We Are Big Brother's Reality Television Star

1473 words - 6 pages

Today, the American people are obsessed with reality television. Television shows such as, So You Think You Can Dance and The Bachelorette are just two examples of the fifteen reality or unscripted shows that placed on the Top 20 Highest Rated Television Programs in 2010 (Carter). What Americans fail to realize is they too are the stars of their own reality television show. Although their actions are not being broadcasted to the rest of the country, American citizens are still being monitored by the government through wire taps, GPS locators and cameras. These are just a few examples of ways the American government is beginning to introduce Michel Foucault’s idea of a utopia, called the Panopticon, into modern day American society. Although the government is trying to be as low-key as possible, movies like Enemy of the State tries to spotlight how obsessed society and the government are about surveillance.
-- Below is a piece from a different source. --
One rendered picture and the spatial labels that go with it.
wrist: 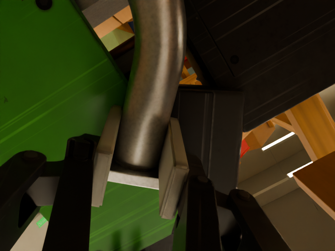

Though the motives of the government differ greatly from those of the citizens the line between right and wrong has become so obscured over the past decade that society doesn’t pay much attention to the surveillance being conducted upon them unless it directly affects the way they go about their life.
Enemy of the State follows Robert Dean, a labor lawyer, who is given a video of the murder of a Congressman Hammersley. When Hammersley was murdered, he was trying to pass a bill that would allow for law enforcement to greatly expand their surveillance abilities. The National Security Agency, in hopes of finding the video, sets up wire taps and cameras in Dean’s home. Unfortunately the National Security Agency was not able to find the video so they instead convict Dean of murder, he is then fired from his job and all his bank accounts are frozen. In an attempt to clear his name and restore his life he seeks help from an ex-communications expert for the National Security Agency named Edward Lyle. They eventually are able to expose the corrupt bill which in turn is not passed by the legislature. The corrupt ways that the National Security Agency conducted their surveillance is a prime example of Foucault’s Panopticon.
When the National Security Agency chose to place wire taps into Robert Dean’s home illegally, they exemplified Foucault’s panoptic model. The wire taps used by the National Security Agency are prime examples of Foucault’s “instrument of permanent, exhaustive, omnipresent surveillance” (386). Furthermore, by the National Security Agency exercising the use of these instruments they are “capable of making all visible, as long as it could itself remain invisible” (386-387). This illegal surveillance is just one way they exercise Foucault’s Panopticon. Moreover, when the National Security Agency continues to punish Dean by convicting him of the murder of Hammersley they are exercising Foucault’s Panopticon by ‘[undermining] the limits that are traced around the law” (394). Enemy of the State excels at showing how the government can...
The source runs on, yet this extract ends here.